■ **TASK DIRECTIONS**:
Check every line below for the word "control" and copy the ones that have it.

■ **DATA BLOCK**:

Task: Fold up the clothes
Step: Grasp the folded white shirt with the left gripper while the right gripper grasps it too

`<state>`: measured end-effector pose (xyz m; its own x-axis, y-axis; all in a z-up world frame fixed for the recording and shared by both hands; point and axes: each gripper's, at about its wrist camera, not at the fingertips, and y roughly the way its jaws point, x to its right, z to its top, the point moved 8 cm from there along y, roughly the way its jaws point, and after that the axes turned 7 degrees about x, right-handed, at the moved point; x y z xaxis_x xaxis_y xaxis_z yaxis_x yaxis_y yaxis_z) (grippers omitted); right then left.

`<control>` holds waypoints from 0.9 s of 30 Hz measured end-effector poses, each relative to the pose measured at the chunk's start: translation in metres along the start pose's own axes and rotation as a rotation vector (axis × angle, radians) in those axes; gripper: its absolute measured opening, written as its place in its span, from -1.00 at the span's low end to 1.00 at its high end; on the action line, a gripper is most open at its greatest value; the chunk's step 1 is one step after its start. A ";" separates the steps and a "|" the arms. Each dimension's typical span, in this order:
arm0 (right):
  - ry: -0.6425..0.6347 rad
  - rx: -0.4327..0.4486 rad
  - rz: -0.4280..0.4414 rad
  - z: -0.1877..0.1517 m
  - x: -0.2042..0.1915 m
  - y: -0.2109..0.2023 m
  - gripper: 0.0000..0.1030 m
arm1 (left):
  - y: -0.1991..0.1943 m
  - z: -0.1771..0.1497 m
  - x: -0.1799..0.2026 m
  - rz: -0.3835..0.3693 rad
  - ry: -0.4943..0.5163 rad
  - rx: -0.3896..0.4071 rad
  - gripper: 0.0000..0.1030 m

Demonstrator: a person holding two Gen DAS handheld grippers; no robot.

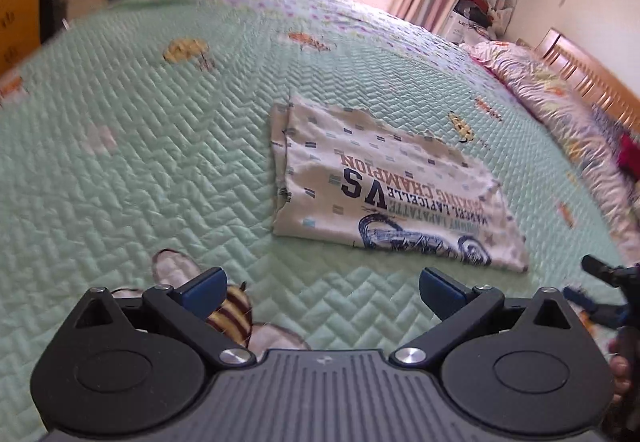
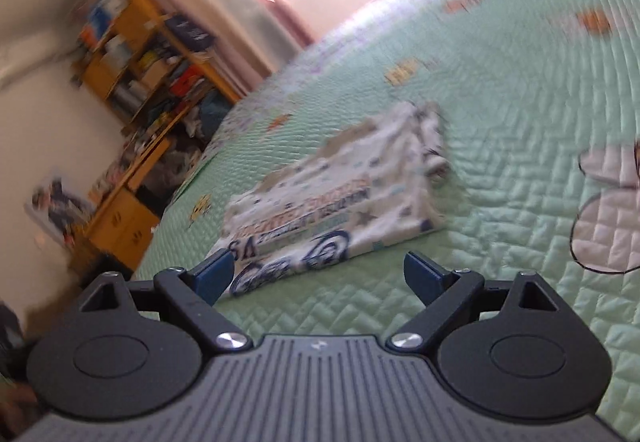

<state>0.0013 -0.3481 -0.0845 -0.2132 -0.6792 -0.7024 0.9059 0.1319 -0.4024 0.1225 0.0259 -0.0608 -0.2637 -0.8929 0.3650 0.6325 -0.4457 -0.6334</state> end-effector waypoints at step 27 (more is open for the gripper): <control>0.349 -0.381 0.259 0.084 0.064 0.186 0.80 | 0.251 0.082 -0.022 -0.550 -0.415 -0.331 0.98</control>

■ **SOLUTION**:
`<control>` holds waypoints from 0.9 s of 30 Hz measured end-effector poses, each relative to the pose measured at the chunk's start: translation in metres along the start pose's own axes and rotation as a rotation vector (axis × angle, radians) in those axes; gripper: its absolute measured opening, written as its place in its span, from -1.00 at the span's low end to 1.00 at its high end; on the action line, a gripper is most open at its greatest value; the chunk's step 1 is one step after its start. A ";" separates the steps and a "|" the arms. Each dimension's typical span, in this order:
<state>0.0013 -0.3481 -0.0845 -0.2132 -0.6792 -0.7024 0.9059 0.1319 -0.4024 0.1225 0.0259 -0.0608 -0.2637 -0.8929 0.3650 0.6325 -0.4457 -0.6334</state> end-effector waypoints at step 27 (more is open for the gripper): <control>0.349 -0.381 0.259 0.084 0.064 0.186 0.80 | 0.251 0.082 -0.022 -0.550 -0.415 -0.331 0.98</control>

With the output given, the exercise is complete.